"""
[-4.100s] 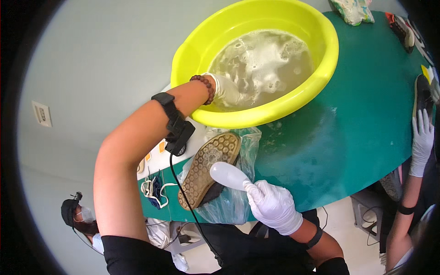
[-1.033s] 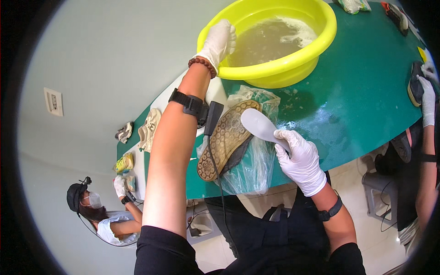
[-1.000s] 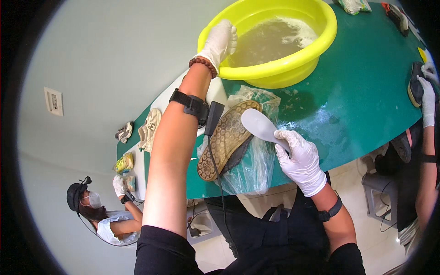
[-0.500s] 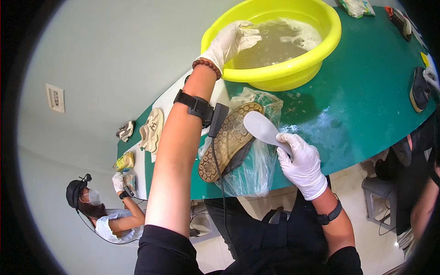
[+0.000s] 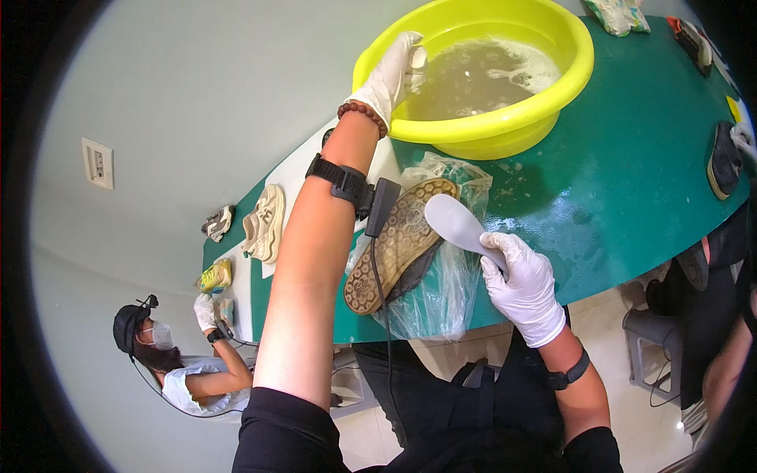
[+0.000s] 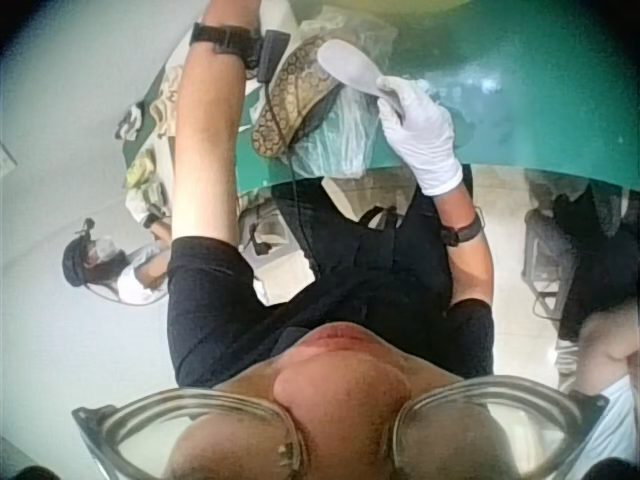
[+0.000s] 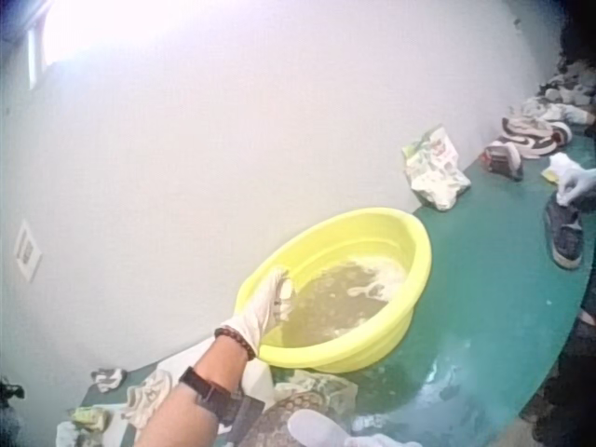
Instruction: The person cleans the sole of a shoe by scrubbing it with a brush and dipping it into a basin of soapy water.
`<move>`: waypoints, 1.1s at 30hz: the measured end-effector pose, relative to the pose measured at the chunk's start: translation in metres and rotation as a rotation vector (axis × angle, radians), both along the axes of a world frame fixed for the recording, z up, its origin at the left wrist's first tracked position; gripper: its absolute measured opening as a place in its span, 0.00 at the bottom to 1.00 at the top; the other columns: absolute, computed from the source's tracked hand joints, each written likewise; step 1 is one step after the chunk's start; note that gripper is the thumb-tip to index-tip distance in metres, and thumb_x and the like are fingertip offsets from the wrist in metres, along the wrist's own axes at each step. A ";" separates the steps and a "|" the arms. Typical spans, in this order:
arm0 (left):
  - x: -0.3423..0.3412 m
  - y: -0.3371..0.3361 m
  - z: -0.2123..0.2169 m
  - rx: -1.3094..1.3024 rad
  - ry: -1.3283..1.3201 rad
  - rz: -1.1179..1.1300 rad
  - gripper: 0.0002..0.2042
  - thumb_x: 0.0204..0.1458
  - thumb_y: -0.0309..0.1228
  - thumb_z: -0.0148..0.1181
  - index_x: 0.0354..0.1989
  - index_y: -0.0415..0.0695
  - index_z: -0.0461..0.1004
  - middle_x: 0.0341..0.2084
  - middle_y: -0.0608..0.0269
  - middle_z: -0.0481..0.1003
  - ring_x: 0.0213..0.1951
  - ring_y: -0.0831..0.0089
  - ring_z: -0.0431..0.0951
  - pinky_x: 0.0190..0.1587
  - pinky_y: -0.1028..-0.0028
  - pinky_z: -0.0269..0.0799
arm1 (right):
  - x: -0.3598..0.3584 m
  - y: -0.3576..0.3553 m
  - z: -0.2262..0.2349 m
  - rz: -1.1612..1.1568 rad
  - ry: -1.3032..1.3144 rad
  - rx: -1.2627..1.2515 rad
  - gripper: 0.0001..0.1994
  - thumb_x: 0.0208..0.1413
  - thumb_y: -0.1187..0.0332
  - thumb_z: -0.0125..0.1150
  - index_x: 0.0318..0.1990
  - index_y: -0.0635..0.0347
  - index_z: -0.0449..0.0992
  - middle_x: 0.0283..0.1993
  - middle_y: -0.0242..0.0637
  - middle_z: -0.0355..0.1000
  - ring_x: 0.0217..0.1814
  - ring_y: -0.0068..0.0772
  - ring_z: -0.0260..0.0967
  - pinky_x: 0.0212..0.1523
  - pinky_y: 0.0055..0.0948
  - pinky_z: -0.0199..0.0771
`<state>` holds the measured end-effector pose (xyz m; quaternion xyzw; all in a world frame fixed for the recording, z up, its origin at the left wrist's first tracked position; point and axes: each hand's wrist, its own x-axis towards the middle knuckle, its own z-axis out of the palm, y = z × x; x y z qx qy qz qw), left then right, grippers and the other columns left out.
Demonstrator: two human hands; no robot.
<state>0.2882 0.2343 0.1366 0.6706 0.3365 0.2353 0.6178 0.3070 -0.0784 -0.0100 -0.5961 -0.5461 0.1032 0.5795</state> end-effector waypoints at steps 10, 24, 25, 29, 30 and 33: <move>-0.001 -0.011 0.010 0.011 -0.029 0.135 0.15 0.62 0.41 0.45 0.23 0.56 0.54 0.15 0.75 0.50 0.15 0.78 0.49 0.20 0.74 0.47 | 0.001 0.000 0.000 0.010 -0.002 -0.009 0.13 0.50 0.76 0.63 0.45 0.58 0.75 0.40 0.44 0.77 0.37 0.48 0.78 0.37 0.36 0.78; -0.002 0.007 0.003 -0.069 -0.071 0.144 0.15 0.65 0.35 0.41 0.22 0.54 0.56 0.13 0.77 0.50 0.13 0.79 0.48 0.15 0.75 0.46 | 0.000 0.001 0.001 -0.012 0.000 -0.006 0.13 0.50 0.76 0.63 0.44 0.58 0.75 0.40 0.43 0.77 0.38 0.48 0.78 0.37 0.37 0.78; -0.005 0.013 0.003 -0.114 -0.047 0.081 0.15 0.65 0.35 0.42 0.23 0.53 0.58 0.13 0.77 0.52 0.13 0.79 0.49 0.15 0.76 0.46 | -0.001 0.001 0.003 -0.022 -0.012 -0.002 0.13 0.50 0.75 0.63 0.44 0.58 0.75 0.40 0.42 0.77 0.38 0.48 0.78 0.38 0.37 0.78; 0.006 0.047 -0.027 0.250 0.278 0.143 0.13 0.66 0.35 0.43 0.26 0.51 0.62 0.14 0.76 0.58 0.12 0.78 0.52 0.16 0.75 0.49 | -0.005 0.004 0.000 -0.016 -0.016 -0.006 0.13 0.49 0.75 0.63 0.44 0.57 0.75 0.40 0.43 0.77 0.38 0.48 0.78 0.38 0.38 0.78; 0.012 0.026 -0.022 0.144 0.279 0.045 0.12 0.66 0.35 0.43 0.27 0.50 0.63 0.14 0.76 0.60 0.13 0.79 0.55 0.17 0.75 0.51 | -0.001 0.001 -0.005 -0.031 -0.010 -0.019 0.13 0.49 0.75 0.63 0.44 0.57 0.74 0.40 0.42 0.77 0.38 0.48 0.77 0.38 0.38 0.78; -0.008 -0.002 0.001 -0.135 0.094 -0.137 0.13 0.67 0.36 0.44 0.28 0.49 0.65 0.18 0.73 0.65 0.18 0.80 0.63 0.22 0.77 0.60 | -0.002 0.000 -0.005 -0.032 -0.008 0.000 0.13 0.50 0.75 0.63 0.45 0.57 0.74 0.40 0.42 0.77 0.39 0.49 0.77 0.39 0.39 0.78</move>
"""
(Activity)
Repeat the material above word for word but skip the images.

(Expected output)
[-4.100s] 
[-1.033s] 
[-1.000s] 
[-0.500s] 
[+0.000s] 
[+0.000s] 
[+0.000s] 
Instruction: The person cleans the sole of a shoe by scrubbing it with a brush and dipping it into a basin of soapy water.
`<move>`: waypoints, 1.1s at 30hz: the measured end-effector pose, relative to the pose measured at the chunk's start: translation in metres and rotation as a rotation vector (axis × angle, radians), both along the axes of a world frame fixed for the recording, z up, its origin at the left wrist's first tracked position; gripper: its absolute measured opening as a place in its span, 0.00 at the bottom to 1.00 at the top; the other columns: absolute, computed from the source's tracked hand joints, each written likewise; step 1 is one step after the chunk's start; note that gripper is the thumb-tip to index-tip distance in metres, and thumb_x and the like are fingertip offsets from the wrist in metres, along the wrist's own axes at each step. A ";" separates the steps and a "|" the arms. Typical spans, in this order:
arm0 (left):
  - x: -0.3423..0.3412 m
  - y: -0.3371..0.3361 m
  - z: -0.2123..0.2169 m
  - rx: -1.3094..1.3024 rad
  - ry: -1.3283..1.3201 rad
  - rz: -1.1179..1.1300 rad
  - gripper: 0.0002..0.2042
  - thumb_x: 0.0204..0.1458
  - thumb_y: -0.0309..0.1228
  - thumb_z: -0.0148..0.1181
  - index_x: 0.0354..0.1989
  - index_y: -0.0415..0.0695
  - index_z: -0.0461..0.1004
  - middle_x: 0.0341..0.2084
  - middle_y: -0.0608..0.0269
  - middle_z: -0.0481..0.1003
  - ring_x: 0.0213..0.1951
  - ring_y: -0.0831..0.0089
  - ring_z: -0.0431..0.0951
  - pinky_x: 0.0190..0.1587
  - pinky_y: -0.1028..-0.0028
  - pinky_z: -0.0269..0.0799
arm1 (right):
  - x: -0.3598..0.3584 m
  - y: -0.3576..0.3553 m
  - z: -0.2262..0.2349 m
  - rz: -1.1612..1.1568 rad
  - ry: -1.3032..1.3144 rad
  - rx: -1.2627..1.2515 rad
  - gripper: 0.0001..0.1994
  - thumb_x: 0.0208..0.1413
  - thumb_y: -0.1187..0.0332
  - thumb_z: -0.0125..0.1150
  - index_x: 0.0318..0.1990
  - index_y: -0.0635..0.0347
  - index_z: -0.0449..0.0992
  - middle_x: 0.0283..0.1993
  - middle_y: -0.0242..0.0637
  - middle_z: -0.0355..0.1000
  - ring_x: 0.0217..0.1814
  - ring_y: -0.0068..0.0772
  - ring_z: -0.0260..0.0967
  - pinky_x: 0.0212..0.1523
  - pinky_y: 0.0055..0.0948
  - pinky_z: -0.0199..0.0771
`<state>` holds the measured end-effector pose (xyz m; quaternion xyzw; all in a world frame fixed for the recording, z up, its origin at the left wrist's first tracked position; point and axes: each hand's wrist, its own x-axis towards the middle knuckle, its own z-axis out of the palm, y = z × x; x y z qx qy qz qw), left then right, grippers and the other columns left out.
Demonstrator: two human hands; no robot.
<state>0.2882 0.2343 0.1366 0.6706 0.3365 0.2353 0.6178 0.3070 -0.0784 -0.0100 -0.5961 -0.5461 0.1032 0.5795</state> end-effector waypoints at steps 10, 24, 25, 29, 30 and 33: <move>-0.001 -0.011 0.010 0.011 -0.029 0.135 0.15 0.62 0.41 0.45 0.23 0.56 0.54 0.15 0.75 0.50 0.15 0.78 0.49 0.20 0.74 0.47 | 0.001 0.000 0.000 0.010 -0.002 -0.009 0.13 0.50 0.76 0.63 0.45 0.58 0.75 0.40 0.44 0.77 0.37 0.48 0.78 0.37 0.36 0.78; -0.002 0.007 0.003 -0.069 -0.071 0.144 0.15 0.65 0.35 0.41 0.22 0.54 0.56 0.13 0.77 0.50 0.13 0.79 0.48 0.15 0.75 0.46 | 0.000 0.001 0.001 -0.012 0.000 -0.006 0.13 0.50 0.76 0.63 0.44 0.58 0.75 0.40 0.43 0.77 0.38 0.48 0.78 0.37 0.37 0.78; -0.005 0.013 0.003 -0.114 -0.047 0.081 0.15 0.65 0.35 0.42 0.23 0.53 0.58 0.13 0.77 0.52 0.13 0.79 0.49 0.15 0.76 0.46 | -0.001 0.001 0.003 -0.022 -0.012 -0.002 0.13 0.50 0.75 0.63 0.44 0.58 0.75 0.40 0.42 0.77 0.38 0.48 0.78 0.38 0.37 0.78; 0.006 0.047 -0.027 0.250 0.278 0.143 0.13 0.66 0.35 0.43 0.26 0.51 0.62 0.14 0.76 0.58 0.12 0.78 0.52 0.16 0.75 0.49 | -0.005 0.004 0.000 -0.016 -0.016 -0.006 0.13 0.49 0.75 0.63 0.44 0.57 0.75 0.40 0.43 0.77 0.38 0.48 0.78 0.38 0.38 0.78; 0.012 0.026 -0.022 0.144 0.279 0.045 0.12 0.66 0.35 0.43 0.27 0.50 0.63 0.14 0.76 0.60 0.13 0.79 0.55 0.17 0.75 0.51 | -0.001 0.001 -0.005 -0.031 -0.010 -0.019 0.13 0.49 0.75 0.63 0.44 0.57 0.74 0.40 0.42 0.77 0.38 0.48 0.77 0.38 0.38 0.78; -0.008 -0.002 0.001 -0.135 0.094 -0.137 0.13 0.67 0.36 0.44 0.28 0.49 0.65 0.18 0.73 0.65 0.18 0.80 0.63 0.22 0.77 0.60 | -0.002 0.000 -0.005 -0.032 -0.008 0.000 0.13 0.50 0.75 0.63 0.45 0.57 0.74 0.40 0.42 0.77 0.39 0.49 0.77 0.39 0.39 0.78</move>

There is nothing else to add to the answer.